* _Work to complete_
Could you please count how many lines in the data below hold the string "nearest"? Reply with only the number.

* _Extracted entries_
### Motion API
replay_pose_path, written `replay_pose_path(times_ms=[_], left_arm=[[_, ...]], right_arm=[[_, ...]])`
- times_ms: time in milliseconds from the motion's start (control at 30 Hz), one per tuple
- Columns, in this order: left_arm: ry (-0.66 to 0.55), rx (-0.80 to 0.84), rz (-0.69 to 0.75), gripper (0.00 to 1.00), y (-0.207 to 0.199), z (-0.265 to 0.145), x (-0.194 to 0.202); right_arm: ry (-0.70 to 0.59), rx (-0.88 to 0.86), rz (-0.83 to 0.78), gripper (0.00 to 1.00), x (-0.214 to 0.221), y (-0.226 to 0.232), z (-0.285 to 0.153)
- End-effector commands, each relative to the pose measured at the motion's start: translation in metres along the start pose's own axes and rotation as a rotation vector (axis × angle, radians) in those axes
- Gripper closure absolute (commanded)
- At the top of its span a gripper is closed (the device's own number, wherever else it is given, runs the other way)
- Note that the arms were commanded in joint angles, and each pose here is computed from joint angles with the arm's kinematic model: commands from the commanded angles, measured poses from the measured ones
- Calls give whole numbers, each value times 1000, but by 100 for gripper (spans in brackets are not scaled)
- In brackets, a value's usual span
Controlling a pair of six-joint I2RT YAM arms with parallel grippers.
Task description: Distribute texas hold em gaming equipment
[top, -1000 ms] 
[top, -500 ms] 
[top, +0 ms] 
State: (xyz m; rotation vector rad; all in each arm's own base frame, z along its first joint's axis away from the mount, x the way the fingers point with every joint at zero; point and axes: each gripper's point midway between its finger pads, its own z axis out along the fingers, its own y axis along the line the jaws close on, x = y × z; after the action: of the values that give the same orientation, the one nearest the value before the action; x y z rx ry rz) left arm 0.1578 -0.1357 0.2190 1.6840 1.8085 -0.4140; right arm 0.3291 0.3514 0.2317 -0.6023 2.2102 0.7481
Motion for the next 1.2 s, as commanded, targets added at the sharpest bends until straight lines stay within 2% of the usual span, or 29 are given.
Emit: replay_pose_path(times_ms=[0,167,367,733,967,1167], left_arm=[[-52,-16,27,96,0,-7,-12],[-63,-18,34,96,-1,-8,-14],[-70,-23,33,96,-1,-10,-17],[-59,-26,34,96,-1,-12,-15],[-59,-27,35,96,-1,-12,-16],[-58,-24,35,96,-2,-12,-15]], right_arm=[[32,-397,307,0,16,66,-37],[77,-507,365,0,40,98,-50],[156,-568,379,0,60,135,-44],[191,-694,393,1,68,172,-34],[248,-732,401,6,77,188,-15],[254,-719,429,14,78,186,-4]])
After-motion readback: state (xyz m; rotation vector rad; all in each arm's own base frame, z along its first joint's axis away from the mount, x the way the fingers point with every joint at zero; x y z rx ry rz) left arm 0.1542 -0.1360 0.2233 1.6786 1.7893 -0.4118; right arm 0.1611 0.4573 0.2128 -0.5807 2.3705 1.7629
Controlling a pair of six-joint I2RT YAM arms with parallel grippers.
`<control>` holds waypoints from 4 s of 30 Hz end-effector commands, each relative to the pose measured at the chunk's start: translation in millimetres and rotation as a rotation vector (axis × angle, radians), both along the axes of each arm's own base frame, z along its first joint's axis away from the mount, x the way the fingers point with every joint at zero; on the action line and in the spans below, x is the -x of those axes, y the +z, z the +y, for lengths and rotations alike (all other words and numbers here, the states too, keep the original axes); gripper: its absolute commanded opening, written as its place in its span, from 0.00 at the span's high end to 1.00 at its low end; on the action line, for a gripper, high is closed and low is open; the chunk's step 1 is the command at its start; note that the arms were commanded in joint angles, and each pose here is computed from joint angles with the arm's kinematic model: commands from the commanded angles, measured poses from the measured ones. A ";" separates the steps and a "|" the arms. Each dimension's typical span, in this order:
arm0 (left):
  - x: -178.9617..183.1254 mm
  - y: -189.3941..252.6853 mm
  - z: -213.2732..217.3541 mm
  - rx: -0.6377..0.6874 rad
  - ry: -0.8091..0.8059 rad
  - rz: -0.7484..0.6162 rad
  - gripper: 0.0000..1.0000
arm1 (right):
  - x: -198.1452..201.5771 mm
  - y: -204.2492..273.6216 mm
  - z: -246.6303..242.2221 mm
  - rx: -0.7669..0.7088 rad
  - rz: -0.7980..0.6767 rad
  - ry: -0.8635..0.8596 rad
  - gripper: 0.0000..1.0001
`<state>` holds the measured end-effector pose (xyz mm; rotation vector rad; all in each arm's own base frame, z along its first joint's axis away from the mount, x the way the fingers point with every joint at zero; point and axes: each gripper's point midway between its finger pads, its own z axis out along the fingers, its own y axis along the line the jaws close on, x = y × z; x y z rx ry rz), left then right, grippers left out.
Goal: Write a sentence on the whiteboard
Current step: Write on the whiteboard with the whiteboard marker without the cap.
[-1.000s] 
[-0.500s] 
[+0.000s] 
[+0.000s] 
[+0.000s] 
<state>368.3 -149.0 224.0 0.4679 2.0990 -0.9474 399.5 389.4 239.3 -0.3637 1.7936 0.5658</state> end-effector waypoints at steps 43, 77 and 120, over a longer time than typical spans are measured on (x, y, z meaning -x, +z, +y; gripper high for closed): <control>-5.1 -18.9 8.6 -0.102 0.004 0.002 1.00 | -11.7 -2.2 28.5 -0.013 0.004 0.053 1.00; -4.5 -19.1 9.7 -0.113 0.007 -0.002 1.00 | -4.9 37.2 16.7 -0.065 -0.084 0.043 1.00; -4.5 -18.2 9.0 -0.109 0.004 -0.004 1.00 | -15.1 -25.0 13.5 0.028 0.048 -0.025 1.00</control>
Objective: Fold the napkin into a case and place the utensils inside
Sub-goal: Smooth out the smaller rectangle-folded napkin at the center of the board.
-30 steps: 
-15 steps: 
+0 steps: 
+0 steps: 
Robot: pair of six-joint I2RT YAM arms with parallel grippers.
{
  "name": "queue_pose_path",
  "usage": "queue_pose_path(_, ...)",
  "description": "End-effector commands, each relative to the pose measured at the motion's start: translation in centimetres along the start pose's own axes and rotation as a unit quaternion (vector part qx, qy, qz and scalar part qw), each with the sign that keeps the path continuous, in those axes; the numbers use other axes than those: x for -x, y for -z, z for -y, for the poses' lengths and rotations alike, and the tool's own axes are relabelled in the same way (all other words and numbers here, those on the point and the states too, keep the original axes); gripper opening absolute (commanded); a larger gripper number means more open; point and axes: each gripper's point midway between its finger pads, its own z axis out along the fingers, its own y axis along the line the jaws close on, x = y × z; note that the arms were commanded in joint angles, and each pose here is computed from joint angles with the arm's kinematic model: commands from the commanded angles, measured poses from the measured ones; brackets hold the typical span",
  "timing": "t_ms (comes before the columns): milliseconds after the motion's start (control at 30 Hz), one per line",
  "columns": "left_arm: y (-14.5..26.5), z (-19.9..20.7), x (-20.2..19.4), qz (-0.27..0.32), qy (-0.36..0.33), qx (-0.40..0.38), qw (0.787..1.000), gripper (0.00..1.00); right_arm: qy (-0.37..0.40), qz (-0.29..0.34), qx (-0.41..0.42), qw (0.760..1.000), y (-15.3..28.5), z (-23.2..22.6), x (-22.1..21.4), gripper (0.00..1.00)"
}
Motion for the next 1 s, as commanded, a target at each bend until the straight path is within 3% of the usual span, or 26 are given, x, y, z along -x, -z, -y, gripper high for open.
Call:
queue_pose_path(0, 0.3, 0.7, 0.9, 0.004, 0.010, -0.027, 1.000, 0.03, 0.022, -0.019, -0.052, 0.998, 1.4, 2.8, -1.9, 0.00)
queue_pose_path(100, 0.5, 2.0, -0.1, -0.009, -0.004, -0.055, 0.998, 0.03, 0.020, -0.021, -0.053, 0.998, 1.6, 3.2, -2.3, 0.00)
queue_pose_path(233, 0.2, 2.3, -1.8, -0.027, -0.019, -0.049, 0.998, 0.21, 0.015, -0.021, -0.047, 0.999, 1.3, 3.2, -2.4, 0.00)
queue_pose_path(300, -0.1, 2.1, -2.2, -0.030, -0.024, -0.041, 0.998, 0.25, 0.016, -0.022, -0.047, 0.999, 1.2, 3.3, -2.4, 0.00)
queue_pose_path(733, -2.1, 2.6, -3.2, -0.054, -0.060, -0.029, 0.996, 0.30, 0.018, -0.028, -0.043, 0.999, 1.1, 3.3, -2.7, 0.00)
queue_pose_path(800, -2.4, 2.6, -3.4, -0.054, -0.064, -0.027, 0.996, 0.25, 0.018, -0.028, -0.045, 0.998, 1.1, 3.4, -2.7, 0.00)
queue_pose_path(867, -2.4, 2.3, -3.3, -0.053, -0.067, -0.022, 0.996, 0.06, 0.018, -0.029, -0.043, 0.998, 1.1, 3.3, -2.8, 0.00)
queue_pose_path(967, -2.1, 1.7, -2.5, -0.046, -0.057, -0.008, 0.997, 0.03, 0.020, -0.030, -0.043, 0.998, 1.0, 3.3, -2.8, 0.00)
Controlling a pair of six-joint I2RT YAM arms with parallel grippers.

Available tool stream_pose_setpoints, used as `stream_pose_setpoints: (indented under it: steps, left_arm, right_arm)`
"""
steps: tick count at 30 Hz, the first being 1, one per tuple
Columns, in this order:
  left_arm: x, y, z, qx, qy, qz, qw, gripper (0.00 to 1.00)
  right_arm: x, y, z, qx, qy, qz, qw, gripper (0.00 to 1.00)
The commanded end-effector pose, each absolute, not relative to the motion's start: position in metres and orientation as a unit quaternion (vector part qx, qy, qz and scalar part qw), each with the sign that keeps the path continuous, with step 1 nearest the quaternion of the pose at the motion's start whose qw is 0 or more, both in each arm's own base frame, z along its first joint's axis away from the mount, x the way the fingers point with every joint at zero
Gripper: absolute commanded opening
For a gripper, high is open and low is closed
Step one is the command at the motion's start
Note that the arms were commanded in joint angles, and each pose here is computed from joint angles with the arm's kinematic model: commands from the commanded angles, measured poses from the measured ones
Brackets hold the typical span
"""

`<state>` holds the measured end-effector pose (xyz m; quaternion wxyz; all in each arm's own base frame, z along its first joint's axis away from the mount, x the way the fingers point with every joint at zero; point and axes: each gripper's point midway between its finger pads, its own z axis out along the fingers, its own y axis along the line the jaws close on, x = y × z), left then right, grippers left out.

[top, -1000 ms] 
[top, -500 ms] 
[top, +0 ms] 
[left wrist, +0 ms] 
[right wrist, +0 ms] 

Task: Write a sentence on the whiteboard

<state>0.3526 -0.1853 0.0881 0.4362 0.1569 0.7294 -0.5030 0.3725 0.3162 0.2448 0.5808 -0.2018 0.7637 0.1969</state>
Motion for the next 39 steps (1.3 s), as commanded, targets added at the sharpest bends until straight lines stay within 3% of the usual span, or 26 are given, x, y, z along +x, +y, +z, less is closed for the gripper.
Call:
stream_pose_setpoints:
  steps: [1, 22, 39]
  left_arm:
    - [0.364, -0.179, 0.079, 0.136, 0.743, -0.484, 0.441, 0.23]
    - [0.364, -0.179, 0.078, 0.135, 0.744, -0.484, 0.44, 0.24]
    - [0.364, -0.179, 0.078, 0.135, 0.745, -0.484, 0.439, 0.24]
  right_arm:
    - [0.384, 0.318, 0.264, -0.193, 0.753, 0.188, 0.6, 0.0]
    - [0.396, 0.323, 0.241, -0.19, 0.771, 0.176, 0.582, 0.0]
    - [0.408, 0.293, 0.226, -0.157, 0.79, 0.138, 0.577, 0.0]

* _Response area_
2